Repository of the paper "Do Language Models Plagiarize?", Proceedings of the ACM Web Conference 2023. A full paper can be found here.

Due to a large size of data, we uploaded everything in Zenodo.

Training Corpus

GPT-2's pre-training data is accessible via this link. You can find all fine-tuning datasets we used for our experiments in the finetuning_data.zip file. Special thanks to original creators of fine-tuning datasets: ArXiV, Cord-19, and Patent Claims.

GPT-2 Generated Text

All GPT-2 generated texts can be found in the GPT_generated_text.zip file. Documents in the txt file can be seperated by '===================='. Note that texts generated by pre-trained GPT-2 are originally from OpenAI. If the file includes '_v2', this means it is a secondary file to fulfill the document count. For example, in the PatentGPT folder, there are patentGPT_10000_temp.txt and PatentGPT_10000_temp_v2.txt. They both are generated by PatentGPT with temperature a setting, and a total number of documents sums up to 10000. We also uploaded fine-tuned models' checkpoints checkpoints.zip.

Automatic Plagiarism Detection

STEP 1. Finding Top-𝑛′ Candidate Documents

In our work, we levearge Elasticsearch to store a training corpus and retrieve candidate documents for plagiarism. A detailed description of Elasticsearch setup can be found here: https://www.elastic.co/guide/en/elasticsearch/reference/current/setup.html.
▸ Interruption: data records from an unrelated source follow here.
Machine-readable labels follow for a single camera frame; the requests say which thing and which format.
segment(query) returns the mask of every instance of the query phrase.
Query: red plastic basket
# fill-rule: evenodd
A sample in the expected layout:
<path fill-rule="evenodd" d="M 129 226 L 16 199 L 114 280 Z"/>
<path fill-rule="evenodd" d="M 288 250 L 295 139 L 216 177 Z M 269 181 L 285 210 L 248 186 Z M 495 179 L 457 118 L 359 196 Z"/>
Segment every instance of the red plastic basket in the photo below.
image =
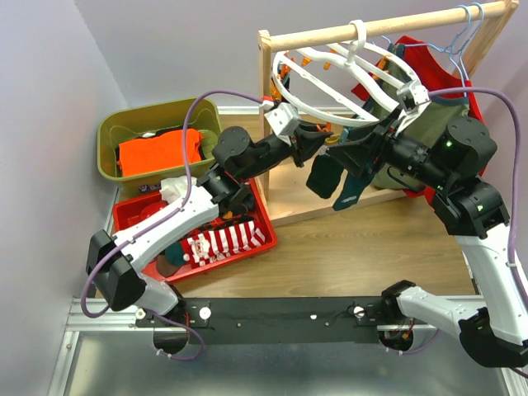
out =
<path fill-rule="evenodd" d="M 239 254 L 227 257 L 224 260 L 210 263 L 206 266 L 192 268 L 190 264 L 186 264 L 180 267 L 180 269 L 174 275 L 167 278 L 159 275 L 159 273 L 156 271 L 155 261 L 150 262 L 143 270 L 143 273 L 159 281 L 181 281 L 182 279 L 190 278 L 191 276 L 204 274 L 220 266 L 231 264 L 237 260 L 265 252 L 266 250 L 269 250 L 277 245 L 277 236 L 271 227 L 270 219 L 267 216 L 264 204 L 262 204 L 261 197 L 258 194 L 257 184 L 253 179 L 250 181 L 250 187 L 256 201 L 255 210 L 250 215 L 252 215 L 255 220 L 260 223 L 262 227 L 261 231 L 266 237 L 266 243 L 262 244 L 260 247 L 255 247 L 254 249 L 246 252 L 240 252 Z M 126 200 L 125 202 L 120 202 L 119 204 L 115 205 L 113 209 L 115 231 L 121 231 L 122 229 L 127 229 L 128 227 L 132 227 L 133 225 L 139 223 L 139 214 L 141 213 L 141 210 L 150 204 L 159 202 L 161 199 L 162 195 L 160 192 L 153 192 L 151 194 L 138 196 L 137 198 Z"/>

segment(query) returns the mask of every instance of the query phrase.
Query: blue wire hanger
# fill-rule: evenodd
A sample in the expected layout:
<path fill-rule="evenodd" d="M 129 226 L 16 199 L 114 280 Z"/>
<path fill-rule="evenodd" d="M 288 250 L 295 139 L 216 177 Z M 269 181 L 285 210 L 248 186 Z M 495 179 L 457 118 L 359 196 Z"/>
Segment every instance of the blue wire hanger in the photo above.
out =
<path fill-rule="evenodd" d="M 469 27 L 471 26 L 471 11 L 469 10 L 469 8 L 467 8 L 466 6 L 464 5 L 459 5 L 459 6 L 456 6 L 455 8 L 463 8 L 466 13 L 468 14 L 468 22 L 466 23 L 466 26 L 465 28 L 458 32 L 456 35 L 455 35 L 455 38 L 453 39 L 453 41 L 451 41 L 451 44 L 447 45 L 445 48 L 440 48 L 438 47 L 437 45 L 434 45 L 432 43 L 420 43 L 420 44 L 406 44 L 405 46 L 406 47 L 421 47 L 421 46 L 427 46 L 427 47 L 430 47 L 430 48 L 433 48 L 434 50 L 440 52 L 441 54 L 448 54 L 449 55 L 449 60 L 450 62 L 456 67 L 456 69 L 458 70 L 459 74 L 460 74 L 460 77 L 461 77 L 461 82 L 462 82 L 462 87 L 465 87 L 465 81 L 466 80 L 469 80 L 469 75 L 468 75 L 468 71 L 465 67 L 465 64 L 464 64 L 464 60 L 462 59 L 463 55 L 464 55 L 464 52 L 468 46 L 468 44 L 471 42 L 471 40 L 475 37 L 475 35 L 477 34 L 477 31 L 479 31 L 480 27 L 482 26 L 483 22 L 484 22 L 484 8 L 482 7 L 482 4 L 480 4 L 479 2 L 472 2 L 470 4 L 470 6 L 476 6 L 480 9 L 480 21 L 477 25 L 477 27 L 474 29 L 474 31 L 469 35 L 469 37 L 466 39 L 466 41 L 460 46 L 459 49 L 455 50 L 455 44 L 456 42 L 458 41 L 458 39 L 469 29 Z M 390 44 L 392 44 L 391 40 L 389 37 L 387 37 L 386 35 L 382 35 L 382 37 L 384 39 L 386 39 Z M 454 56 L 458 55 L 458 62 L 455 60 Z"/>

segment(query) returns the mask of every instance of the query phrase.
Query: red and white striped cloth
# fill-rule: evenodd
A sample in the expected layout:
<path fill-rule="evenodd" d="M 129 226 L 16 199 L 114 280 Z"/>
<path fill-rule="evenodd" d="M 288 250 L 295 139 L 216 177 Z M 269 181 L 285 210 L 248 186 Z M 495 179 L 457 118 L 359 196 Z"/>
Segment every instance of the red and white striped cloth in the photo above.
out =
<path fill-rule="evenodd" d="M 184 260 L 193 267 L 205 266 L 211 262 L 258 248 L 266 237 L 255 221 L 235 224 L 226 229 L 205 231 L 180 241 Z"/>

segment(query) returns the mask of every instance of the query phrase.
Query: light purple wall
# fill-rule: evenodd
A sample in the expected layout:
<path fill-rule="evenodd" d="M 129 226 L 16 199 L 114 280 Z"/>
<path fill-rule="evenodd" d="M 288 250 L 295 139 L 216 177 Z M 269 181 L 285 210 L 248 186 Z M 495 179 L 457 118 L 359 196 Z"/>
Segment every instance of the light purple wall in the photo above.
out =
<path fill-rule="evenodd" d="M 257 93 L 257 30 L 273 35 L 337 26 L 353 19 L 373 21 L 419 12 L 437 11 L 460 4 L 459 0 L 157 0 L 156 2 L 75 0 L 115 80 L 131 106 L 197 96 L 212 88 L 231 88 Z M 521 2 L 510 24 L 474 76 L 474 85 L 504 91 L 515 101 L 523 125 L 528 125 L 528 50 L 526 24 L 528 7 Z M 461 25 L 412 32 L 425 41 L 445 46 Z M 381 38 L 375 39 L 385 45 Z M 443 65 L 445 55 L 438 54 Z M 322 76 L 341 93 L 347 94 L 353 81 L 337 68 L 323 72 L 320 64 L 310 71 Z M 294 93 L 312 105 L 335 106 L 308 84 L 293 85 Z M 247 105 L 232 97 L 217 96 L 220 105 Z M 488 167 L 486 178 L 498 186 L 505 200 L 511 200 L 513 132 L 510 116 L 495 100 L 478 96 L 484 118 L 499 152 Z M 523 159 L 523 168 L 528 163 Z M 528 204 L 528 186 L 521 186 Z M 518 250 L 528 262 L 528 210 L 520 213 Z"/>
<path fill-rule="evenodd" d="M 47 394 L 113 187 L 95 163 L 126 106 L 71 0 L 0 4 L 0 394 Z"/>

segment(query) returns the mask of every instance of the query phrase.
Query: wooden floor
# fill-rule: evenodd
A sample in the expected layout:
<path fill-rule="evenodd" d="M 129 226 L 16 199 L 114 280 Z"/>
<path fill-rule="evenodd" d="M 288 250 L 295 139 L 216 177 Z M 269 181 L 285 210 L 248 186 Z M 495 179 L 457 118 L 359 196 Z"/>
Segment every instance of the wooden floor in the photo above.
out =
<path fill-rule="evenodd" d="M 257 139 L 257 118 L 222 116 Z M 276 228 L 268 253 L 176 284 L 189 297 L 378 295 L 402 279 L 438 295 L 473 287 L 455 240 L 423 198 L 401 198 Z"/>
STEP 2. Finding Plagiarized Text Pairs and Plagiarism Type

To extract plagiarism types and locations, go to the plagiarism_detection_tool.zip file and run PAN2015_plagiarism_detection.py using this command:

python PAN2015_plagiarism_detection.py

Make sure to replace these values OUTPUT_DIRECTORY, FILE, INDEX with your own configurations in the source code prior to running. Great thanks to the original creator of this tool which is available at https://www.gelbukh.com/plagiarism-detection/PAN-2015/.

Analysis

You can refer to analysis.ipnyb to reproduce the reported plagiarism results. We uploaded all identified plagiarism cases in the plagiarism_cases.zip file. Please note that source_id represents the index of machine-generated texts and susp_id represents the index of training samples. These numbers may not be reproducible when you run your own experiments because it depends on how training samples are indexed in Elasticsearch.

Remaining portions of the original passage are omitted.